Friday, May 29, 2015

HARE WITH THE AMBER EYES

Collecting. It is a disease. Granted, it is often a lifelong dance of warmth and madness, not unlike a narcotic addiction I imagine, though I was lucky to early recognize my collecting gene and figured that any dalliance with illegal substances would be an undoing. So I didn’t. And perhaps God knew my predilections as well, and made me poor so that I could not indulge my collecting passion on a grander scale. Nevertheless, I am always searching, hoping, and on lucky occasion, even finding and purchasing a bauble or piece of art that thrills my heart and soul. And I collect many things: native art primarily, such as carved items, molas, kachinas, and the like. But probably my most favored addition is to the netsuke. I could sit and look at them forever, handle them (if allowed), and dream of owning them. I have only a few, but they are special to me, particularly one given to me by my mother not much before she passed, a knickknack that she had discovered while hiking in the Appalachians at some small shop. But my very first netsuke I discovered in a flea market stall, a wooden bear, lightly worn with nice patina, for $40, which for me then was a substantial sum. And I was smitten.
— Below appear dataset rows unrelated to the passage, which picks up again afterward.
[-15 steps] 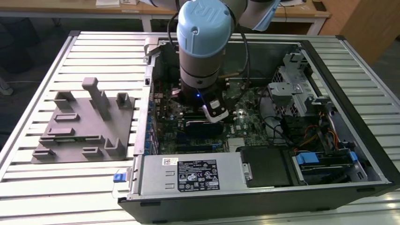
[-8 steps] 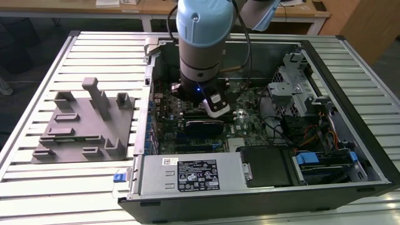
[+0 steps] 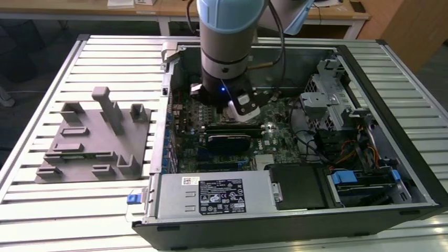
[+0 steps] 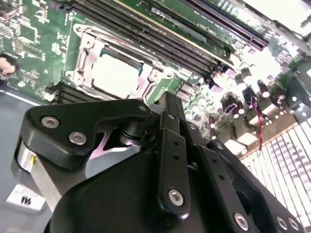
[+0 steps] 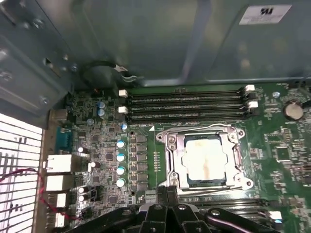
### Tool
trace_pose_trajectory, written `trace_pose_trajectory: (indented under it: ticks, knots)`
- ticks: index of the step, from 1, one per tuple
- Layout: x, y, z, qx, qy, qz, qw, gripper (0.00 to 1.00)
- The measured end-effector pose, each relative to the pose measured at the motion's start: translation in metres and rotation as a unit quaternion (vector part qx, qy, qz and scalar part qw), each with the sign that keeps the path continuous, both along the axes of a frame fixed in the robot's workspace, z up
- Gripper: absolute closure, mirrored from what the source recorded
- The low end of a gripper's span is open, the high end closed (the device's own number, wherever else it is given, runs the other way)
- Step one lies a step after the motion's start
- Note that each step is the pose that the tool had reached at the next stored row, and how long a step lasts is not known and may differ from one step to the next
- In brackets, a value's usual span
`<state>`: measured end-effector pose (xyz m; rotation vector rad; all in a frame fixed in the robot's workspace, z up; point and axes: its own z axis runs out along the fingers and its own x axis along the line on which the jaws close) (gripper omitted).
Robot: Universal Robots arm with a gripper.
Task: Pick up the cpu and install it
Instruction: 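Install the second cpu locking lever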
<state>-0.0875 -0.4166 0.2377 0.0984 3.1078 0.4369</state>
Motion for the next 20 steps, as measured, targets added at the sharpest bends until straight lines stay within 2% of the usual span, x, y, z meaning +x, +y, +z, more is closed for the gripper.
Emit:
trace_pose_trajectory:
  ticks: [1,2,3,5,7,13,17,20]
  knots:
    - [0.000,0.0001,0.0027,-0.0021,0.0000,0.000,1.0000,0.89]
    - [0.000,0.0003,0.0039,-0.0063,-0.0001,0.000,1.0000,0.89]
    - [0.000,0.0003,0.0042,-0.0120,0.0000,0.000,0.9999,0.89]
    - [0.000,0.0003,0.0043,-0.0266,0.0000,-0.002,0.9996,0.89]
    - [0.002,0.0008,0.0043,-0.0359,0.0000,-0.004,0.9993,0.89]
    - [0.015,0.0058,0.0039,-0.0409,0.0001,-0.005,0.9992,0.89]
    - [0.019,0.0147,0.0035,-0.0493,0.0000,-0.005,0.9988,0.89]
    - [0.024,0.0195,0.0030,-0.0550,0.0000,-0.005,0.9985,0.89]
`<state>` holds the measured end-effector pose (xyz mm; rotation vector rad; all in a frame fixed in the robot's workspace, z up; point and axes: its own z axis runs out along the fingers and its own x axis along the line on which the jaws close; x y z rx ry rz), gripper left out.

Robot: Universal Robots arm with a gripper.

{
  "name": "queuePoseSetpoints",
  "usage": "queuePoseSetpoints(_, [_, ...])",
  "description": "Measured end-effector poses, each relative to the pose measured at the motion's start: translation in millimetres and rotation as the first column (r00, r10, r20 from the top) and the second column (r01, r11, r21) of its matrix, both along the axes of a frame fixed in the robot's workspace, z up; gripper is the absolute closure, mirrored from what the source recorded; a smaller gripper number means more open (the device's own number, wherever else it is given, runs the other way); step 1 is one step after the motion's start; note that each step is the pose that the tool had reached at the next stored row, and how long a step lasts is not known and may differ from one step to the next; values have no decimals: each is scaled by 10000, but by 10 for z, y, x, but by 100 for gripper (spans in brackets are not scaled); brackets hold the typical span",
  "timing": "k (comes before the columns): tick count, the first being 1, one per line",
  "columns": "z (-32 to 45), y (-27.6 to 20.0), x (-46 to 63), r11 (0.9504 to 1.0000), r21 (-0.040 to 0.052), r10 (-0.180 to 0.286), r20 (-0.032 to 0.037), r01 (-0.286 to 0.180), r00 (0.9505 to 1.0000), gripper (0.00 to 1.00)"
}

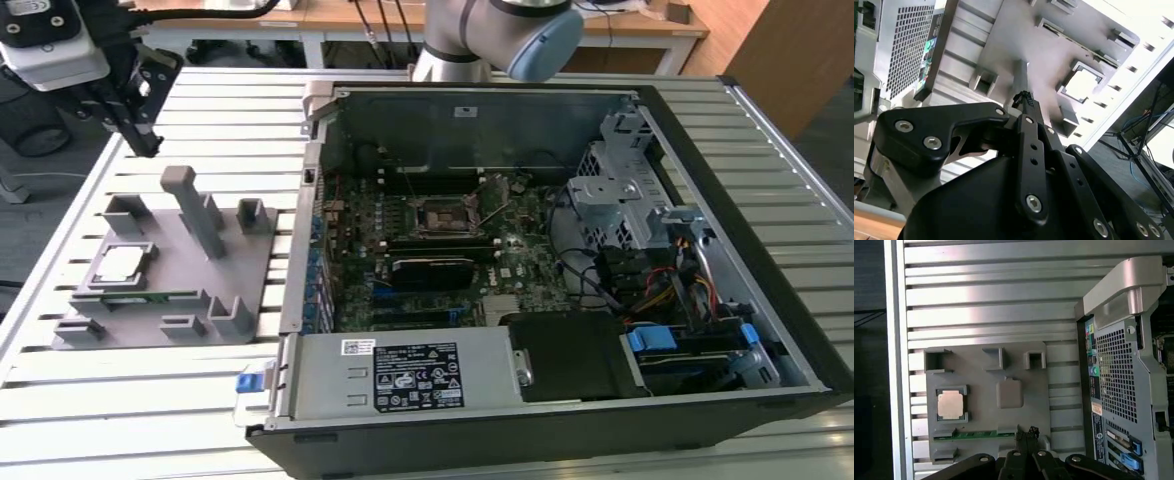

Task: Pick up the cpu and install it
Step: 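Reach for the cpu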

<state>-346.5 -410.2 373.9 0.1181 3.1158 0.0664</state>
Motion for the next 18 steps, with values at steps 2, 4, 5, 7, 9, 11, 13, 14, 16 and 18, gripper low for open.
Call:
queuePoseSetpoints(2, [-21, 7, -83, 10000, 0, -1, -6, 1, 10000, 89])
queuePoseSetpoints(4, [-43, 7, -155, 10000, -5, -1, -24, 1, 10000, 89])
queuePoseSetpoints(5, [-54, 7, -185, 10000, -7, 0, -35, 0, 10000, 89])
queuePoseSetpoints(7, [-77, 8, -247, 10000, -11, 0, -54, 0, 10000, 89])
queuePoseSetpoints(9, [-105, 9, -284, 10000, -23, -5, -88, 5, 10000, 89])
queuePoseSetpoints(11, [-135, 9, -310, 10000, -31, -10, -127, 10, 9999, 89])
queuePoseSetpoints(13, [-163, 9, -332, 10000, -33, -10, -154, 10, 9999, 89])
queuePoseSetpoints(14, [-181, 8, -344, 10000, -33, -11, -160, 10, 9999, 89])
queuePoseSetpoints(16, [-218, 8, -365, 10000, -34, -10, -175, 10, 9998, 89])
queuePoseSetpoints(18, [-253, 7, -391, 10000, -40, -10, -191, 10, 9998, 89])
It is this same compulsion that De Waal seems to get at in his The Hare with the Amber Eyes (2010), though the story he tells is more one of a wealthy Jewish family that also tells the story of Jews in Europe from the 1800s into the anti-Semitic rise of Nazism and the destruction of so many lives and fortunes. It is partly a biography of a family, starting with Charles Ephrussi, as well as personal memoir, especially a chronicle of the infection (although I mean infatuation) of collecting, and the search for information on his family’s collection of 247 exquisite netsuke. I know it is not a good quality, because I envy him his collection and storytelling ability. He blends art history, culture, politics, juicy gossip, familial love and pride, even, as he follows the collection from Paris to Vienna, and describes the individuals who remarkably managed to keep the collection whole. Even down to the gentile family maid who in the midst of German raids of the rest of the family’s magnificent prizes of art and literature, manages to ferret away the carvings and then return them after the war. True, some will be fascinated by the life of wealth, or horrified by the persecution, or warmed by the story of an unconventional love affair (at least for the time), but when taken as a whole the story is a wonderful and interesting tale of a family, and perhaps, one of loss and then perseverance.

I have seen many of the items in the collection, and I love them all. I think I like best the firewood bundle, though any carving of nature is great. I love netsukes so much that one of the very first posts in this blog are of a netsuke I particularly liked.